These results are also consistent with what's been demonstrated by Beyfortus in other studies. Importantly, the efficacy here of Beyfortus in HARMONIE and in all of its studies is maintained for the entire RSV season. That's typically five months. That's critical for providing the protection that all infants need, and it's a massive advantage for Beyfortus. We know that in addition to efficacy, healthcare providers, health authorities, and payers, and maybe many of you, also want to know the impact of a product when it's implemented, primarily in the healthcare events that are prevented. Because there's a lot happening in this market with new entrants, it's important to evaluate that impact comparatively. Let's take a look at that data.

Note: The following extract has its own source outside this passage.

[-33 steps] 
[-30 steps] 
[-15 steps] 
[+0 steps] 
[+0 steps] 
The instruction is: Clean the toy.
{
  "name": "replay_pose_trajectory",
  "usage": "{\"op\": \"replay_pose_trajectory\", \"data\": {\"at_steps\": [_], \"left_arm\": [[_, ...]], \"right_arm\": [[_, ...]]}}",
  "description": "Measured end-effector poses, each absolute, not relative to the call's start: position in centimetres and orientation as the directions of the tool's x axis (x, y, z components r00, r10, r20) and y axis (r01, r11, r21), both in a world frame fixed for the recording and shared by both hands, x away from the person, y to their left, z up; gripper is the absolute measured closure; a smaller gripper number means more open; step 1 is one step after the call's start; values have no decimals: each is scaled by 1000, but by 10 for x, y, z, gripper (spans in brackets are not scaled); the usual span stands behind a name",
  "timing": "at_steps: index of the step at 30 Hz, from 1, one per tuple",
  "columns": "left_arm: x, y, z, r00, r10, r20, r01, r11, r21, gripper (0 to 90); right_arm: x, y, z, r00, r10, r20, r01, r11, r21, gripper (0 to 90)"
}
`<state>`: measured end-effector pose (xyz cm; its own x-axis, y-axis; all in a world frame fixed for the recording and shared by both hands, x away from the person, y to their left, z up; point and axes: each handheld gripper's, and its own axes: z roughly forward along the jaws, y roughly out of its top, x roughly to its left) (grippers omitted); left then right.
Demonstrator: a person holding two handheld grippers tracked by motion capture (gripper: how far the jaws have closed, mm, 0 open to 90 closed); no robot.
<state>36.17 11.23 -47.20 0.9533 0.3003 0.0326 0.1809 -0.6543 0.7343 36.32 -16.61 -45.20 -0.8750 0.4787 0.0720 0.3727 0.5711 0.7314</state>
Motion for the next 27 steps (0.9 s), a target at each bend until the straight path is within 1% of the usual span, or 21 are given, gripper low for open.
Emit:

When we look at the real-life impact of nirsevimab, the result is that it's expected to prevent three times as many RSV events than a maternal vaccine. That's a significant impact, and it's due to its strong efficacy, expected higher immunization coverage rates, and the fact that nirsevimab is designed for all infants. Let me walk you through this slide and orient you with the data that's here. This slide shows the results of a model comparing nirsevimab and maternal immunization in the U.S., it leverages recent clinical trial data for each product, not from a head-to-head study. The assumptions that are here are sourced from the CDC, the University of Michigan Model on efficacy, health events, and RSV circulation, you may have seen this at the ACIP meeting last week.
The efficacy included here is at 5 months or greater to represent the duration of the RSV season, which for nirsevimab is 79.5%, and for maternal vaccine is 51.3%. The immunization coverage rates here are 80% for nirsevimab, aligned with the pediatric series, 50% for maternal immunization, aligned with current maternal immunization rates. You may notice there's something else that's exciting on this slide, and it's new, and that's new data. That's the efficacy against all-cause LRTI hospitalization. This is from the HARMONIE study, where nirsevimab demonstrated an impressive 58% reduction of all-cause LRTI hospitalization. It's significant. It's also unique, as only nirsevimab has been proven to impact this important endpoint.
I'll pause for a minute on this to be clear, because 58% is a very high number for an all-cause endpoint, so we are very excited to see this efficacy for Beyfortus. What does all this mean? The bottom line with all this data and all this information is this: Whether it's efficacy, the ability to protect all infants regardless of the month they're born, or immunization coverage rates, the data shows that nirsevimab is the more complete and, frankly, the better option to protect all infants. As I mentioned earlier, we are ready to launch in the 2023 season, and stakeholders are fully engaged on this topic. We already have licenses in Europe and Canada and here in Great Britain, and we expect broad population programs in Spain and in France.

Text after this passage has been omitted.